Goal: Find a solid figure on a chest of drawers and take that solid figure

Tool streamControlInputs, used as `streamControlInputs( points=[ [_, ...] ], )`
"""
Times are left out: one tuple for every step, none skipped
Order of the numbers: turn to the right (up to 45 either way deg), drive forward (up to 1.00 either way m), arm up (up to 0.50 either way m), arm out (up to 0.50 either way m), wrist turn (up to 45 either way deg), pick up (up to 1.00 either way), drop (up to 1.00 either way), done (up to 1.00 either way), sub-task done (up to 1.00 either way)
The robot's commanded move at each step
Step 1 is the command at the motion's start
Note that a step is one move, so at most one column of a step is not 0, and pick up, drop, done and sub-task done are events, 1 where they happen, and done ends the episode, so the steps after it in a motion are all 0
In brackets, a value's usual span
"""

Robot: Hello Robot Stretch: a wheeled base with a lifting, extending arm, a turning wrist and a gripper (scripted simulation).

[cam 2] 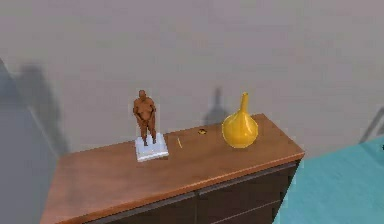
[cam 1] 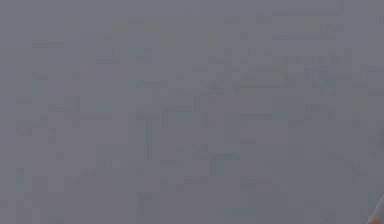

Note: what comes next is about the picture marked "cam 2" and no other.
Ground brown figure on white base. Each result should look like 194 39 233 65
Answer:
132 89 170 163

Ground brown wooden chest of drawers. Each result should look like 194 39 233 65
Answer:
39 113 306 224

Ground yellow long-necked vase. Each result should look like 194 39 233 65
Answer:
221 92 259 149

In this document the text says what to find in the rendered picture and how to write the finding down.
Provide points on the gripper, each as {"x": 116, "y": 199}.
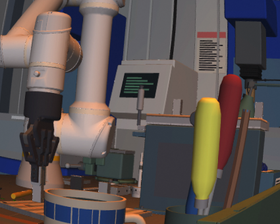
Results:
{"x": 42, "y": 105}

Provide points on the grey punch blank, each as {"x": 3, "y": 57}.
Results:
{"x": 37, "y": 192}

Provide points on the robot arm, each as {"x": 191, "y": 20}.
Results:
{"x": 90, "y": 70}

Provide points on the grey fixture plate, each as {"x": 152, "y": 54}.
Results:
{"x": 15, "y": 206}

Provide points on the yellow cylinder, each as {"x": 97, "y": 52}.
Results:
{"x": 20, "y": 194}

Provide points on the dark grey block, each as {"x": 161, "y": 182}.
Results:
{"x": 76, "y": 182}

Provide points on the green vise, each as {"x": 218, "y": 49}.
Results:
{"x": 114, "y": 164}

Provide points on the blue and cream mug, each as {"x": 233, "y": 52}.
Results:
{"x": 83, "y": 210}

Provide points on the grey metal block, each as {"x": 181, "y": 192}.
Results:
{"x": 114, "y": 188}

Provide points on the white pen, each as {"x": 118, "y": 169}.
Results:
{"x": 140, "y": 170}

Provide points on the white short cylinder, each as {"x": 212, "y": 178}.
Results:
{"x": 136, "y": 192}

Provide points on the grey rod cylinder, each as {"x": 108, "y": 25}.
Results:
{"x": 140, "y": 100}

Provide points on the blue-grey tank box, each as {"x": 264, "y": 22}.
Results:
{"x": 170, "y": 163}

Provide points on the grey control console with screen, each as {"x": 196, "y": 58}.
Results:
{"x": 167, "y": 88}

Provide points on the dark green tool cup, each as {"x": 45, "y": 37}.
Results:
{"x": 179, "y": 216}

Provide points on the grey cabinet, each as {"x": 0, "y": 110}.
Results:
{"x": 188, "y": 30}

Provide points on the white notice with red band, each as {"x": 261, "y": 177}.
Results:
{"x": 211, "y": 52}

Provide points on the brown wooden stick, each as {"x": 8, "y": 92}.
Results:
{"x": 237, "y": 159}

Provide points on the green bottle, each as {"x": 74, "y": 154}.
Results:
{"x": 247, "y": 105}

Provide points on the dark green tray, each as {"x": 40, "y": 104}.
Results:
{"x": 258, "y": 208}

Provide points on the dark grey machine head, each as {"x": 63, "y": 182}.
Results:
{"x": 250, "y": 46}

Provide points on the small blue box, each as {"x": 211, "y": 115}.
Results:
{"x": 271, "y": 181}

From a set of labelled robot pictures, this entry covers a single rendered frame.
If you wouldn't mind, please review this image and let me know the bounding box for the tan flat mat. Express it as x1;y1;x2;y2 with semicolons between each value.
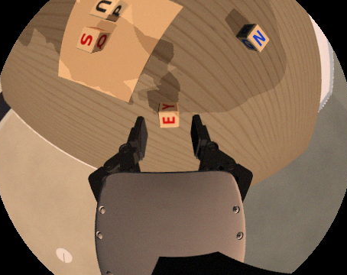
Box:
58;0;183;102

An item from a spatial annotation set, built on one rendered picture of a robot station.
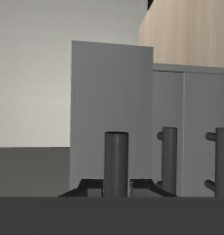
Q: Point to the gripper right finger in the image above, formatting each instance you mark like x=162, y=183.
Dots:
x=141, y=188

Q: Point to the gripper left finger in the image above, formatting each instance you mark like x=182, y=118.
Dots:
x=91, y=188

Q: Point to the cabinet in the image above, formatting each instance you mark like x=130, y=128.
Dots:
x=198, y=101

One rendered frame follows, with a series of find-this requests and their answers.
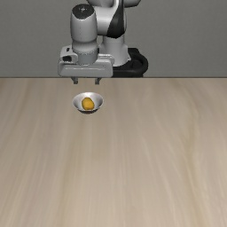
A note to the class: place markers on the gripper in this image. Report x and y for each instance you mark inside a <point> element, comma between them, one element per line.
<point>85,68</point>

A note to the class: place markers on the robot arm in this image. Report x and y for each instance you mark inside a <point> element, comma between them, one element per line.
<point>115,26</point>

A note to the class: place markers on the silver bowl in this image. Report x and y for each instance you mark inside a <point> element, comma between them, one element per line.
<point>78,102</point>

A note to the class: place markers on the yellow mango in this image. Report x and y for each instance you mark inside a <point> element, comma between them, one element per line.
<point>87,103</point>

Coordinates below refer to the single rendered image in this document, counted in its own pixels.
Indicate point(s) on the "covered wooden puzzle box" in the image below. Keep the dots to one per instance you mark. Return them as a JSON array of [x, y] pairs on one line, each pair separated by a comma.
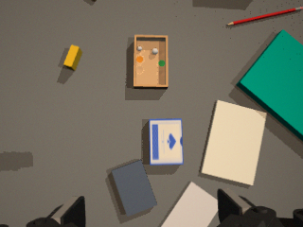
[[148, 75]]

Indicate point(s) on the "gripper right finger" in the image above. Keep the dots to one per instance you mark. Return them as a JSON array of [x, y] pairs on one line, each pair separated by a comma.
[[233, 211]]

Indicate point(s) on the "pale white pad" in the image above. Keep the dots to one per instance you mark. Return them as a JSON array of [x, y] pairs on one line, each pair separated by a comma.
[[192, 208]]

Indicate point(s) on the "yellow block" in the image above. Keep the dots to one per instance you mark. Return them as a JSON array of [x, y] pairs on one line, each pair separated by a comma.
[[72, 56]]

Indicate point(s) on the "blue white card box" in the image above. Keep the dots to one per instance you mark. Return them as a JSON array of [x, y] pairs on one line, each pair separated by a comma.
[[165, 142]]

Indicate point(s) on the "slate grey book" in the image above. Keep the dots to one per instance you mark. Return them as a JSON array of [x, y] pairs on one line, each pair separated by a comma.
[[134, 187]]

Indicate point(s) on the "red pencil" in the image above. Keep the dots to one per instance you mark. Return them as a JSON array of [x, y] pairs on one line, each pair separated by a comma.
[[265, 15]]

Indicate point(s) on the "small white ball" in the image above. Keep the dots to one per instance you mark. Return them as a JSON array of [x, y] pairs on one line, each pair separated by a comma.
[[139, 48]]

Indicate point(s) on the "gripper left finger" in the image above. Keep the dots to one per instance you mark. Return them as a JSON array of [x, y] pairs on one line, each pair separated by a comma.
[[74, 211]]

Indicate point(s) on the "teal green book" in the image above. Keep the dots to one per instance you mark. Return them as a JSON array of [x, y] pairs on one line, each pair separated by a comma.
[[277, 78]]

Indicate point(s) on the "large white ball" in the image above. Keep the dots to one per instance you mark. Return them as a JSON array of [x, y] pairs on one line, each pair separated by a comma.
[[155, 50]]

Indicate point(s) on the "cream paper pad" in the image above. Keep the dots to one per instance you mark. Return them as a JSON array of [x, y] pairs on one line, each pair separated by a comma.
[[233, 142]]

•••••

▸ ABOUT THIS EXERCISE
Where a line of the entries above holds the word "motion", return that line.

▸ EXERCISE RESULT
Step 1 is the command at the motion's start
Note that a step is one move, so at most one column of a step is not 0, and pick up, drop, done and sub-task done are events, 1 where they happen, and done ends the episode, so the steps after it in a motion are all 0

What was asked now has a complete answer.